Bem, por conta daquela incorporação vitoriosa, ele é conhecido por
Santiago Matamoiros!!! Adorei saber
nessa parte do livro da existência de expressões alternativas da crucificação,
uma delas com a cruz em formato Y, e outra tradicional, mas com um dos braços
de Cristo solto, já com a cravelha na mão, como se houvesse caído.
Depois, os preparativos, afinal deve-se escolher bem o tênis
e as meias que se usará ao longo de 800 km de caminhada. E colocar na mochila o
equilíbrio ideal entre coisas que se vai precisar, mas não tudo que é preciso,
pra não ficar muito pesado. E são 805 km porque ele escolheu o
caminho francês (só porque começa na França) mas é percorrido quase
integralmente no norte de Espanha. Há outros caminhos, menores e maiores, o
menor deles, pra ser considerado válido, e ganhar o ‘diploma’, é de 100 km . O maior deles fica a
critério do peregrino. Seja qual for, o Caminho de Santiago se enquadra entre
os três mais importantes rotas de peregrinação do Cristianismo, rivalizando com
Jerusalém, onde cristo morreu, e Roma, onde se instalou a sede da religião.
Aliás, é daí que surge o termo Romaria, ou peregrinação a Roma, veja só!
Quando começou a descrição da caminhada, achei que iria me
cansar da leitura, estava pronto para dar uma diagonal, mas, que nada! Li
tudinho! Foi ótimo acompanhar a rotina dos 30 dias, de 25 a 30 km por dia (ele contou de
gente que fez 50 km !!),
sempre acordando entre 5 e 6 da manhã, já com a mochila arrumada antes de
dormir, caminhar no escuro com o auxílio de lanternas de led, sentir o nascer
do Sol (sim, porque se caminha de Leste para o Oeste), parar para olhar pra
trás e observar a maravilha, comer um café e um croissant na primeira tienda
que abrir, parar a cada 8 ou 10
km para massagear os pés com Cataflan )para evitar
bolhas... nem sempre se consegue ... caminhar junto com outros peregrinos, ou
também sozinho, chegar ao destino programado para o dia, entre 2 e 3 da tarde,
hospedar-se, tomar aquele banho, lavar as roupas, deixar secando, ir conhecer a
localidade que pode ser desde uma metrópole de centenas de milhares de
habitantes até um vilarejo de 50 pessoas, mas com infraestrutura para receber o
peregrino, comer o ‘Menu do Peregrino’ (entrada, principal e sobremesa) ou
fazer a própria comida, reunir-se para beber uma cerveja e trocar experiências,
às vezes comer de novo de noite, despedir-se dos outros com um “Buen Camino
Tomorrow”, e voltar ao albergue antes das 10, quando tudo fecha, arrumar a
mochila para o dia seguinte, cair no sono
e ... por aí vai. Só senti falta de ele celebrar um momento especial:
aquele em que ele diria “A partir de agora, falta menos do que já foi", lá
pelo Km 402 da caminhada. Ou será que não percebi.
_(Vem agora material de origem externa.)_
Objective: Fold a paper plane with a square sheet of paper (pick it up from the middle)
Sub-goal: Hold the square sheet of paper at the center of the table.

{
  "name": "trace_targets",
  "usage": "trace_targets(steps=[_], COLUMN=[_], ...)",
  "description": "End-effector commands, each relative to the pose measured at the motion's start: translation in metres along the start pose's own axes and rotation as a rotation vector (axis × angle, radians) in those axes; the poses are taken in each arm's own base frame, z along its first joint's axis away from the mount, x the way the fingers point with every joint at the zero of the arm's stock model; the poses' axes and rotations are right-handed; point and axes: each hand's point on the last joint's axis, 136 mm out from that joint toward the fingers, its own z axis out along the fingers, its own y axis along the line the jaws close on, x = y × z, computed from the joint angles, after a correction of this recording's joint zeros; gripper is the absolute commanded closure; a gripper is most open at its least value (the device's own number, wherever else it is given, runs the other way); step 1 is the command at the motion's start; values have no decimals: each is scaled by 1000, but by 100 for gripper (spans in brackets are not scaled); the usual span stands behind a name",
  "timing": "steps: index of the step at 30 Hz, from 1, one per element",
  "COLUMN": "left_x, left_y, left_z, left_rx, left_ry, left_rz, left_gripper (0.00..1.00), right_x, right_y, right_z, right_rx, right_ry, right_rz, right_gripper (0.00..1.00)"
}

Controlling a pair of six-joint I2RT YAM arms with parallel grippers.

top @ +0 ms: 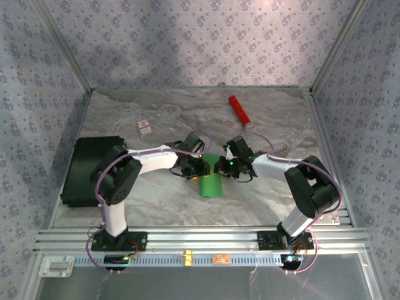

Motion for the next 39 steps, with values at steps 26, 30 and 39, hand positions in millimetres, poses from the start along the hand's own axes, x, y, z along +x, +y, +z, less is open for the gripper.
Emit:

Conhecer muita gente, de todos os cantos do mundo, sim,
todos, e todas as raças, jovens velhos, mulheres, e em todos os esquemas, os
que levam a mochila num daqueles carrinhos, uns que caminham sem nada porque há
um carro esperando na próxima parada, havia um que peregrinou com o seu jegue,
desde a França (e ia voltar com ele!!) e os que desistiam no meio do caminho e
iam de ônibus o restante, cada qual com seus motivos para peregrinar,
agradecimento, autoconhecimento, promessas esperando uma graça, de tudo tinha, até mesmo, devoção!